What is being asked ▸ In the data below, the answer is the run of lines from the line containing "Would you be so kind as to pin the dark wrist" through the line containing "Would you be so kind as to pin the grey plastic", both included; print it exactly and nothing else.

Records excerpted from a collection ▸
━━━━

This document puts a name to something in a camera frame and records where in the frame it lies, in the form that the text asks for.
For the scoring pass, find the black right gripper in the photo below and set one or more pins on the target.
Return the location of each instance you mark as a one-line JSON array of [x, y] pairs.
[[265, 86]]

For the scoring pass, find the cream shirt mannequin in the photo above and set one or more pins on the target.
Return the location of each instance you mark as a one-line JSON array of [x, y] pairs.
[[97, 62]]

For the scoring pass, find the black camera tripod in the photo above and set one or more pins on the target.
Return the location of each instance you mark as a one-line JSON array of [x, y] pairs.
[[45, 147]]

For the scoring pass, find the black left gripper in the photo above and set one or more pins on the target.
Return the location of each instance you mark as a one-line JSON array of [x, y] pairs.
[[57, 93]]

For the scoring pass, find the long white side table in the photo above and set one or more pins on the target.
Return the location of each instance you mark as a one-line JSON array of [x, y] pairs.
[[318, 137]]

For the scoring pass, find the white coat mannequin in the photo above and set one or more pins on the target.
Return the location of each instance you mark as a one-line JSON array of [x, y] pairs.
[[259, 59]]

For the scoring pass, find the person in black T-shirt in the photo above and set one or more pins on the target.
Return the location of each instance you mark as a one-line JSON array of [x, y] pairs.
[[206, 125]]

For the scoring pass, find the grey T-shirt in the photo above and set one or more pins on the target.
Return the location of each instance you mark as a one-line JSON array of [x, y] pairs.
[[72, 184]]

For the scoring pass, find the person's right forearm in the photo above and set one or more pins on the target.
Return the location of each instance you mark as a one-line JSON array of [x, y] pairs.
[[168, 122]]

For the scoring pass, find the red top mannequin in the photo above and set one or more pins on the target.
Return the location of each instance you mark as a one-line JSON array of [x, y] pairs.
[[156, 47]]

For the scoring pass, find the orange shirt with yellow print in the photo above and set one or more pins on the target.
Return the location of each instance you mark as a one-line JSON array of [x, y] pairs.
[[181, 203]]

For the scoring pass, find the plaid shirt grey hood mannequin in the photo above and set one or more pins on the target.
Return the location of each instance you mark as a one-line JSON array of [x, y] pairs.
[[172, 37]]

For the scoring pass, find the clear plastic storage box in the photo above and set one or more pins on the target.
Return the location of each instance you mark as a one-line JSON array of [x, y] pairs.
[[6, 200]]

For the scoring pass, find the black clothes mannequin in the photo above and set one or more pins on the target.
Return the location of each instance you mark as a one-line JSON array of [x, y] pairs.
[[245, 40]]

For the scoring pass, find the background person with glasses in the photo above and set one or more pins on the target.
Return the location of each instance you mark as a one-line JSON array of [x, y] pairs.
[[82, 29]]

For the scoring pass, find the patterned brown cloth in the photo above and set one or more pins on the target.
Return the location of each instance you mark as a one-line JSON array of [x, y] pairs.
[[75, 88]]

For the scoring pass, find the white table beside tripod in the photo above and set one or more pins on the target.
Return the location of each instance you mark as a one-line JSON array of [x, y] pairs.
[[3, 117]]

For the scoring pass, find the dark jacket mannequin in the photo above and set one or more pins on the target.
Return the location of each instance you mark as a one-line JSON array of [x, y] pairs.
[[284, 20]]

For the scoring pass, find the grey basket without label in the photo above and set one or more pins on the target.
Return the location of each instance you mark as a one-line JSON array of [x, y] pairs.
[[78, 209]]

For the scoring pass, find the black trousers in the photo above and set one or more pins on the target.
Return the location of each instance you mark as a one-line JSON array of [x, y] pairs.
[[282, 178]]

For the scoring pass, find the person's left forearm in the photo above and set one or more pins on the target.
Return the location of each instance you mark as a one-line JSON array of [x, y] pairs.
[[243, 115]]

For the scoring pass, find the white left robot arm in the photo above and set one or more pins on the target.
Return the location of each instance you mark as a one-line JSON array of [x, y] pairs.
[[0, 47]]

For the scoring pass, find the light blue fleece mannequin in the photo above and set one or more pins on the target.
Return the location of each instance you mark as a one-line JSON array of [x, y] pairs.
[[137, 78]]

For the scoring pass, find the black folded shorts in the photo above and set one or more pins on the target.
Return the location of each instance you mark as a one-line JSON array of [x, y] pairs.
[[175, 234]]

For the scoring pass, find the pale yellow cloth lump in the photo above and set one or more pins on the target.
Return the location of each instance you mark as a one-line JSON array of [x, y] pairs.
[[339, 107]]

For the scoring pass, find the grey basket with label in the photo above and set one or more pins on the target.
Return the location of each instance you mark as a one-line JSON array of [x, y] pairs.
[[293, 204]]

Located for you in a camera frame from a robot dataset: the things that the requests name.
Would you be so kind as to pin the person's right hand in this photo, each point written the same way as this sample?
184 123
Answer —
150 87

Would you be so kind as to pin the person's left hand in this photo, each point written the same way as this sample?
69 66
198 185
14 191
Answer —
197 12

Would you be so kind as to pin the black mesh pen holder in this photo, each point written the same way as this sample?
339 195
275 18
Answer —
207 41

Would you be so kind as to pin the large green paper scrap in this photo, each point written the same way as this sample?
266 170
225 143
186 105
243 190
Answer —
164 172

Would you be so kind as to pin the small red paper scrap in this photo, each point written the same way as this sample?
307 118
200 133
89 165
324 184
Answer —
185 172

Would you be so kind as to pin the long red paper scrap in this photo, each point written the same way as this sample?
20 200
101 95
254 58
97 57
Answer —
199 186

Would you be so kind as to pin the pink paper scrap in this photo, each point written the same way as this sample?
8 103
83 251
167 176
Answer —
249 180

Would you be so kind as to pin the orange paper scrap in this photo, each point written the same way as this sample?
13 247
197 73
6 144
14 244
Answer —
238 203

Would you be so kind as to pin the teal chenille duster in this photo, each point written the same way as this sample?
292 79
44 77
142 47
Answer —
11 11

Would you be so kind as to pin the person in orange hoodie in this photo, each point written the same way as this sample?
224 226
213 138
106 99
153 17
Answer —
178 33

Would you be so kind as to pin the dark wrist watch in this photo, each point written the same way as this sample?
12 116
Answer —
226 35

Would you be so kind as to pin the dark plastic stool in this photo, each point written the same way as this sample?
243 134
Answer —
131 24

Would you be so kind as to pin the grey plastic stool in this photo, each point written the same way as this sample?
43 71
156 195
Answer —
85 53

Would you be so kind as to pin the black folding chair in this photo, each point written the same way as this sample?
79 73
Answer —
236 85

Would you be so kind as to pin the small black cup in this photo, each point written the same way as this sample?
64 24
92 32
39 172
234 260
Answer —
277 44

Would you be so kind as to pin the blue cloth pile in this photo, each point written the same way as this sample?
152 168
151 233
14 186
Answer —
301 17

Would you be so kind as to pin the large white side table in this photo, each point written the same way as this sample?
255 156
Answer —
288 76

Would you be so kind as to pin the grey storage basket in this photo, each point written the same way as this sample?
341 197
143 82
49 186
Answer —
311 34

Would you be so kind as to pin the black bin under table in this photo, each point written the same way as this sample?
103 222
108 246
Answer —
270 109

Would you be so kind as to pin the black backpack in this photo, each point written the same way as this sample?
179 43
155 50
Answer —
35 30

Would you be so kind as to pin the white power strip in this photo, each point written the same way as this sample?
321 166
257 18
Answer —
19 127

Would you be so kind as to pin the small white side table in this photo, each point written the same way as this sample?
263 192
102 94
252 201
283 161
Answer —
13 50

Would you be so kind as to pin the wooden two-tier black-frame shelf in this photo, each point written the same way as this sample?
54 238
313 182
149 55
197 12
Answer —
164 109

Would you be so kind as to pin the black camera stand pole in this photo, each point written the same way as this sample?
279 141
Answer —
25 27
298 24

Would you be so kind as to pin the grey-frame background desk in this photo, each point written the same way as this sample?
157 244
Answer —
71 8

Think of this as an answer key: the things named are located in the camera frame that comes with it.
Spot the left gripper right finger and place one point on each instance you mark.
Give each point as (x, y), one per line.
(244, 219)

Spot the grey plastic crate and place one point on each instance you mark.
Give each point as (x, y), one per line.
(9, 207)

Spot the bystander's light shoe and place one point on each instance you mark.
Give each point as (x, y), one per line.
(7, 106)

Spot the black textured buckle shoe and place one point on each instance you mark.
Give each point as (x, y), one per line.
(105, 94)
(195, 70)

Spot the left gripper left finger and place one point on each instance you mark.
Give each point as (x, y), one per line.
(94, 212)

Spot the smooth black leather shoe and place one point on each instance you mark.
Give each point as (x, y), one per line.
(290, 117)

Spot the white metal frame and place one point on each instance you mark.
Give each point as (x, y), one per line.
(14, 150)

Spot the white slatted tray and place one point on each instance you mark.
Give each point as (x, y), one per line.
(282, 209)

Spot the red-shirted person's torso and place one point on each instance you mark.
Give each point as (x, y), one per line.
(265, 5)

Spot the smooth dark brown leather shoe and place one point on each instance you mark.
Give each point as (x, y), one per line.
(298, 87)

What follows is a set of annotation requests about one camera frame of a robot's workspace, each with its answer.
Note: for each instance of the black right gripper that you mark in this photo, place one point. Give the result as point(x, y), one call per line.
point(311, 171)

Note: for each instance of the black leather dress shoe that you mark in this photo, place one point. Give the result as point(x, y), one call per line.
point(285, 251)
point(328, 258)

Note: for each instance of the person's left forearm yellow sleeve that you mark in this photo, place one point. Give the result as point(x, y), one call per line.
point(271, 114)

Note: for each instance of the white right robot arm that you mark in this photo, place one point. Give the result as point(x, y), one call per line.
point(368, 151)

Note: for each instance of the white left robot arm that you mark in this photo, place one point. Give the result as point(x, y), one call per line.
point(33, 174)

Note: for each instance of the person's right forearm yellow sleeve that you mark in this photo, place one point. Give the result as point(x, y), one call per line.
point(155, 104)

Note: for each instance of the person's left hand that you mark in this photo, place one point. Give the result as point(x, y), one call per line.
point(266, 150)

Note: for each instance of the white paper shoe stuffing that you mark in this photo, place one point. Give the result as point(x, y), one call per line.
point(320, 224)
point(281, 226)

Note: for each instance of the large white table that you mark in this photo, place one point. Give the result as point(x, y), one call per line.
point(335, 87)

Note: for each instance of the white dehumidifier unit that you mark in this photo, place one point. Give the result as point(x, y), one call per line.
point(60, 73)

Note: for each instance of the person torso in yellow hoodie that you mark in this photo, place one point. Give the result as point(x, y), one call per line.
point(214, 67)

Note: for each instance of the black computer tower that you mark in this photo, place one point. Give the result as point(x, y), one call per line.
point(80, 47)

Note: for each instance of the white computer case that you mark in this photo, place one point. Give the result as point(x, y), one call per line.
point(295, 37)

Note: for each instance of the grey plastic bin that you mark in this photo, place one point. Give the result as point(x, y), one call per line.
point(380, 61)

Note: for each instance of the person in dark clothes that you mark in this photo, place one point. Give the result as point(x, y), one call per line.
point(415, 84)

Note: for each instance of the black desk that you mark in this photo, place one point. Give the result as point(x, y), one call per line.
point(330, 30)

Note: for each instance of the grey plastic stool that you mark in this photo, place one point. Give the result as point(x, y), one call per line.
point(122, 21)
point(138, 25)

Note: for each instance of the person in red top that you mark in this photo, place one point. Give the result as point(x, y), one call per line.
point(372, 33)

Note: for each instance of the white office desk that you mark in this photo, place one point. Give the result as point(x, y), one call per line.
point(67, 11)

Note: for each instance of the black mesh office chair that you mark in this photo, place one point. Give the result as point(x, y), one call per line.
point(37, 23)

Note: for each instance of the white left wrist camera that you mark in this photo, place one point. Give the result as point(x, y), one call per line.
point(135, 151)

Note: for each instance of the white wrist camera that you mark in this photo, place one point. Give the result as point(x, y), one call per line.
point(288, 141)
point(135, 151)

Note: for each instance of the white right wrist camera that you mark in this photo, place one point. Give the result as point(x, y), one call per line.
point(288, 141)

━━━━

Task response ▸
Would you be so kind as to pin the dark wrist watch in this photo, each point written the same way as this sample?
12 116
Answer —
226 35

Would you be so kind as to pin the dark plastic stool in this photo, each point written the same way as this sample?
243 134
Answer —
131 24

Would you be so kind as to pin the grey plastic stool in this photo, each point written the same way as this sample?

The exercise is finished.